> EXERCISE DESCRIPTION
Below are some records; quote exactly the lines from the one that contains "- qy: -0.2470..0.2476" through the one that contains "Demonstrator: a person", inclusive, and no others.

★ ★ ★

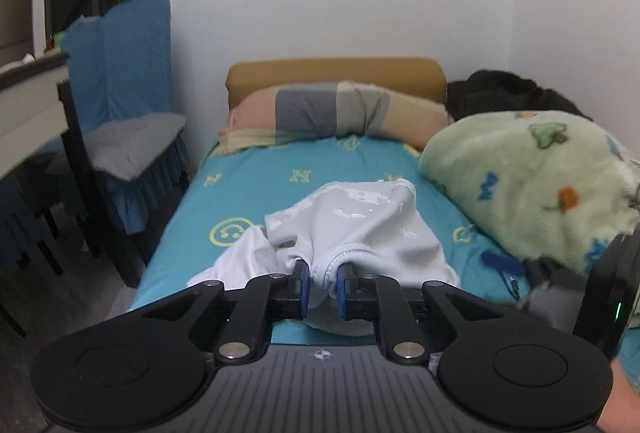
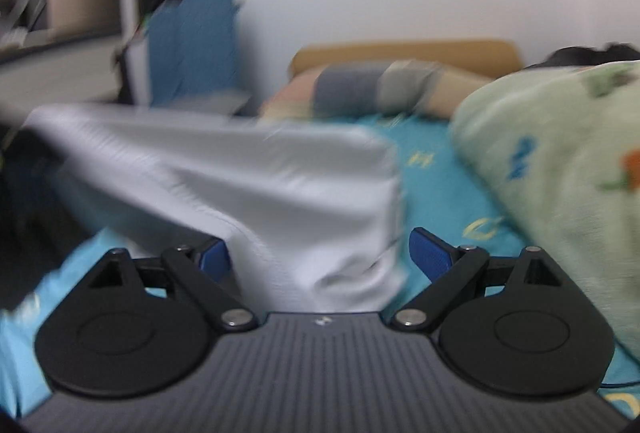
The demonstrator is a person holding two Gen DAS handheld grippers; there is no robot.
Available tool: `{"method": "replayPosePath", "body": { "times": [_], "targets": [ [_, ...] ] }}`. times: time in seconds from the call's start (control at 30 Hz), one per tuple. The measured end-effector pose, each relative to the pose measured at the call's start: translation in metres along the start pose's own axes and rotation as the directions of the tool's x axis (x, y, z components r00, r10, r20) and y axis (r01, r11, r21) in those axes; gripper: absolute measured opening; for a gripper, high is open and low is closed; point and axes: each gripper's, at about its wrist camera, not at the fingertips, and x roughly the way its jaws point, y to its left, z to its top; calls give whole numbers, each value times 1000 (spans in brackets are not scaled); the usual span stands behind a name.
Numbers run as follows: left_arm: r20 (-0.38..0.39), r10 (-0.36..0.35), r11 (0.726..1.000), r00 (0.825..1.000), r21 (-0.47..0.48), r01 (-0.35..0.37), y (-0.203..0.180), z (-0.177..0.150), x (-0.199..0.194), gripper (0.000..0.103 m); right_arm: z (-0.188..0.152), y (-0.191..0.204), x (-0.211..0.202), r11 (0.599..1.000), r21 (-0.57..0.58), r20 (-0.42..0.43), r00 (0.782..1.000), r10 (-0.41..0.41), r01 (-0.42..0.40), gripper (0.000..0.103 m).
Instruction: Fold clothes
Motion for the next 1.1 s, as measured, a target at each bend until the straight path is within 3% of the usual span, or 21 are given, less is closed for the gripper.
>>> {"method": "replayPosePath", "body": {
  "times": [0.1,0.17,0.27,0.4,0.53,0.57,0.63,0.73,0.87,0.9,1.0,1.1],
  "targets": [
    [23,-16,1000,1000,-21,17,-2,-2,-27,14,20,-7,-36,998,64,116,993,-16,8,93],
    [39,-36,999,999,-18,37,-7,-5,-41,14,32,-7,-63,998,64,208,977,-41,28,93],
    [62,-46,999,997,3,46,-19,-12,-56,14,41,-6,-90,993,60,265,957,-115,103,93],
    [75,-55,998,996,-13,56,-21,-16,-62,14,28,-14,-77,978,35,73,975,-209,207,93],
    [39,-35,999,999,-38,36,-13,-21,-45,14,8,-31,-51,946,11,-92,943,-321,323,93],
    [22,-26,998,999,-53,27,-9,-22,-37,14,10,-34,-51,938,24,-98,934,-342,346,93],
    [-19,-27,995,999,-101,25,2,-26,-25,14,18,-38,-63,938,72,-24,941,-338,339,93],
    [-70,-57,986,996,-161,45,16,-33,-10,16,35,-26,-83,948,47,142,937,-319,316,93],
    [-123,-106,972,987,-224,77,25,-40,6,27,47,-16,-100,964,-5,245,935,-255,264,93],
    [-133,-109,972,985,-220,78,24,-41,10,36,47,-15,-100,966,-18,250,937,-244,257,93],
    [-164,-99,981,981,-180,69,15,-46,19,61,48,-11,-100,970,-58,263,941,-213,236,93],
    [-168,-36,997,985,-72,24,-3,-50,25,67,49,-11,-98,967,-71,264,940,-217,243,93]
  ]
}}
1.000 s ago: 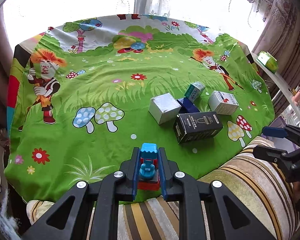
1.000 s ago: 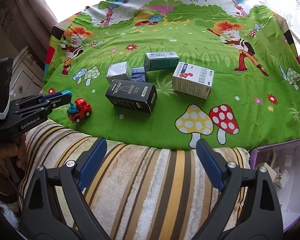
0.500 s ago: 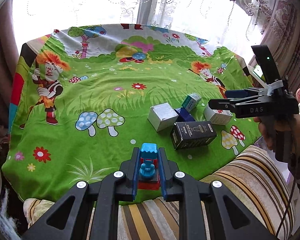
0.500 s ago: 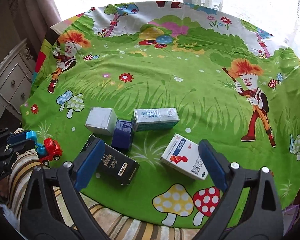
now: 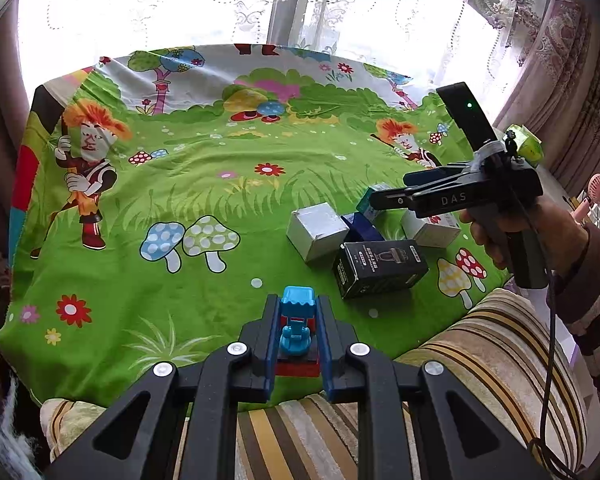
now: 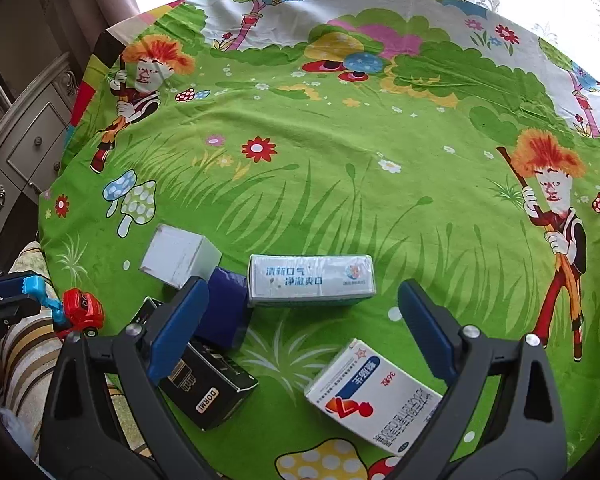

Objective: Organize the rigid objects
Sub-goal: 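Grasp white-blue mouthwash box with right tool while left tool holds the car, then carry car and mouthwash box into the storage box, open both tools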

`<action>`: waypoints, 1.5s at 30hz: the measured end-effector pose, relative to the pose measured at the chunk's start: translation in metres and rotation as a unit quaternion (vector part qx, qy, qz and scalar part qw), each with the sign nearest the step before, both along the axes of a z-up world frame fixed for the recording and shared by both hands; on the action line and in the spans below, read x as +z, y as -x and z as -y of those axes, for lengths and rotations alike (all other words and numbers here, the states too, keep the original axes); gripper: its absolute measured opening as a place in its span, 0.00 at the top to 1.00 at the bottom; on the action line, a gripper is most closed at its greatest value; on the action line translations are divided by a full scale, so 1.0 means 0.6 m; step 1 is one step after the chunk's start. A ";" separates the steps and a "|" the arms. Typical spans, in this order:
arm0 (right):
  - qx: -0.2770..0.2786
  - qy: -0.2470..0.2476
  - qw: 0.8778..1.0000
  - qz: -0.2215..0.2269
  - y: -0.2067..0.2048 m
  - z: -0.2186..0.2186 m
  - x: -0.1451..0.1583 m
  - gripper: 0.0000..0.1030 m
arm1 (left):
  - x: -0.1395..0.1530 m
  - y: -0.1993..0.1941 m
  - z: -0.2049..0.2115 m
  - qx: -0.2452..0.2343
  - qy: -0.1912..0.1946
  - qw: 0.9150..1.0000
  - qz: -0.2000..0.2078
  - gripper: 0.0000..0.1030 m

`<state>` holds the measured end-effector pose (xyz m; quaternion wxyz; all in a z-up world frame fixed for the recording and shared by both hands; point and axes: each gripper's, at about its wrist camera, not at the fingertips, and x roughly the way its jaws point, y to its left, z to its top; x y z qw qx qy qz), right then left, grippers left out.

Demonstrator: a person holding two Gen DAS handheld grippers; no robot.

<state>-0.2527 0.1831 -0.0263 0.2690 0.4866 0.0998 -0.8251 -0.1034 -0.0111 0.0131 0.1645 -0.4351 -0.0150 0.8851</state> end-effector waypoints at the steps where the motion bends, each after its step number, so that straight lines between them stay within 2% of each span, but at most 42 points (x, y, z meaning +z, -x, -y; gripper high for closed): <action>1: 0.002 0.001 1.000 0.004 0.005 0.000 -0.003 0.06 | 0.000 0.001 0.000 0.001 -0.001 1.000 0.001 0.82; 8: -0.001 -0.006 1.000 0.020 0.027 0.003 -0.022 0.06 | -0.004 0.005 0.002 0.004 -0.006 1.000 0.006 0.82; 9: -0.003 -0.004 1.000 0.019 0.027 0.002 -0.023 0.11 | -0.003 0.006 0.002 0.004 -0.006 1.000 0.006 0.82; 10: -0.002 -0.003 1.000 0.022 0.029 0.002 -0.025 0.23 | -0.003 0.006 0.003 0.005 -0.006 1.000 0.007 0.82; 14: -0.008 0.002 1.000 0.021 0.028 -0.002 -0.029 0.26 | -0.001 0.009 0.001 0.008 -0.003 1.000 0.005 0.82; 21: -0.051 0.037 0.998 -0.012 -0.004 -0.034 0.022 0.26 | 0.020 0.006 -0.011 0.007 0.002 1.000 -0.010 0.82; 25: -0.070 0.036 0.996 -0.037 -0.045 -0.061 0.060 0.26 | 0.036 0.001 -0.033 -0.003 0.000 1.000 -0.019 0.82; 37: -0.147 0.045 0.986 -0.067 -0.184 -0.217 0.135 0.26 | 0.081 -0.026 -0.156 -0.080 -0.002 0.996 -0.044 0.82; 45: -0.218 0.025 0.973 -0.077 -0.270 -0.346 0.141 0.26 | 0.095 -0.038 -0.251 -0.140 0.008 0.989 -0.048 0.82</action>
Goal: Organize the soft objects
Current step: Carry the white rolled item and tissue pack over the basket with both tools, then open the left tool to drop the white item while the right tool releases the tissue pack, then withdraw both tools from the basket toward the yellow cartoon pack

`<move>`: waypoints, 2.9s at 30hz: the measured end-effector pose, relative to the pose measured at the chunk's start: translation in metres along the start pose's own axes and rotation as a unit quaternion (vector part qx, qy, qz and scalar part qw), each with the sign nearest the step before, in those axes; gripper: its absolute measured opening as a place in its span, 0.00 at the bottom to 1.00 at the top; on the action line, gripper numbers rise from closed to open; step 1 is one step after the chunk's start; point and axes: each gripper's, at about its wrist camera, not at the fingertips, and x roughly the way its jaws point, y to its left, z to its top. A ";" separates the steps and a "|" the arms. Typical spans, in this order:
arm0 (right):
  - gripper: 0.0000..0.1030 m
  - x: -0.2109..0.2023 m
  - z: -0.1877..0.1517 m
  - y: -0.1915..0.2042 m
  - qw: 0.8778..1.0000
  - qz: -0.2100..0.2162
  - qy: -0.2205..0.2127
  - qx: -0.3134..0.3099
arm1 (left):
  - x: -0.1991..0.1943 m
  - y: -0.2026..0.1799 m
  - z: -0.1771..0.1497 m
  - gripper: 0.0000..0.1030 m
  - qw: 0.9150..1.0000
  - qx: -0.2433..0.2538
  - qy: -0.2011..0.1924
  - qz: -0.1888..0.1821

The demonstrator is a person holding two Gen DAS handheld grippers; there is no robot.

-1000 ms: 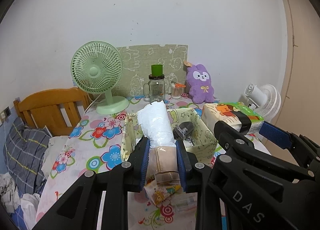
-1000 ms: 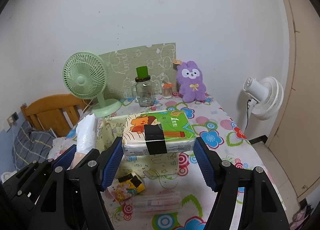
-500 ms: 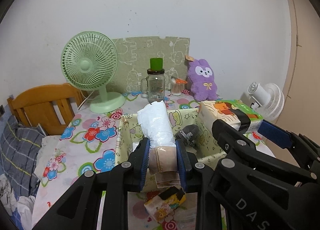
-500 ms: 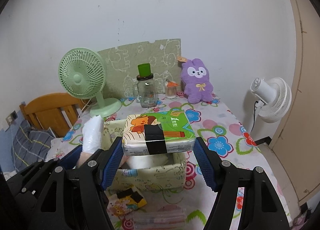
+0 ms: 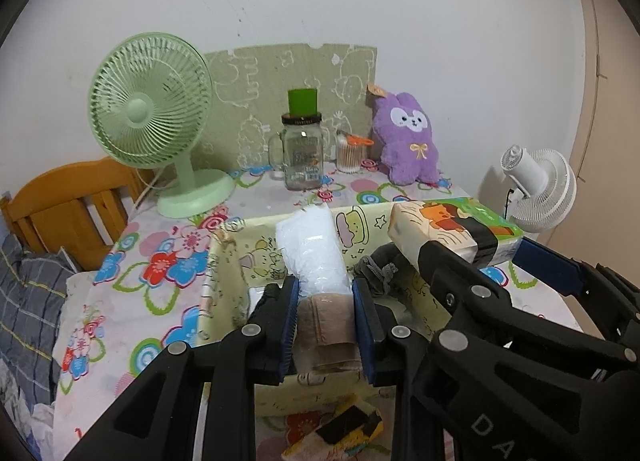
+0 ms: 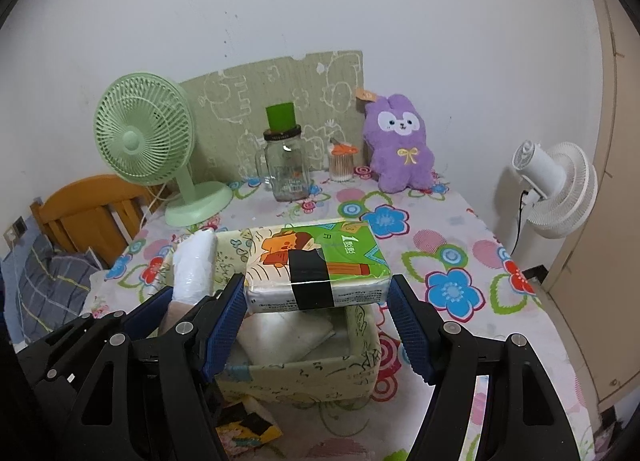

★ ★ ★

> ANSWER SPACE
  - qy: -0.2470..0.2476
  - qw: 0.8778..1.0000
  - qz: -0.2215..0.2269
  - y: -0.2067..0.2048 m
  - z: -0.2186..0.2186 m
  - x: -0.1451..0.1583 m
  - gripper: 0.0000..0.1030 m
arm1 (left):
  - x: -0.1395..0.1530 m
  - y: -0.1993..0.1941 m
  - z: -0.2049..0.2115 m
  - qx: -0.2452..0.2343
  - qy: -0.1912..0.1946
  - qw: 0.9150..1.0000
  - qz: -0.2000..0.2078
  - gripper: 0.0000..0.1030 m

`<state>` holds the measured end-effector pose (xyz m; quaternion wxyz; all in a z-up world frame fixed for the recording and shared by both hands; point and axes: each gripper's, at about its wrist camera, not at the fingertips, and x roughly the way its jaws point, y to its left, z to its top; x y z qw qx qy qz), right then left, grippers left out.

Demonstrator: a person holding two Gen DAS handheld grippers; no robot.

The response is now finished.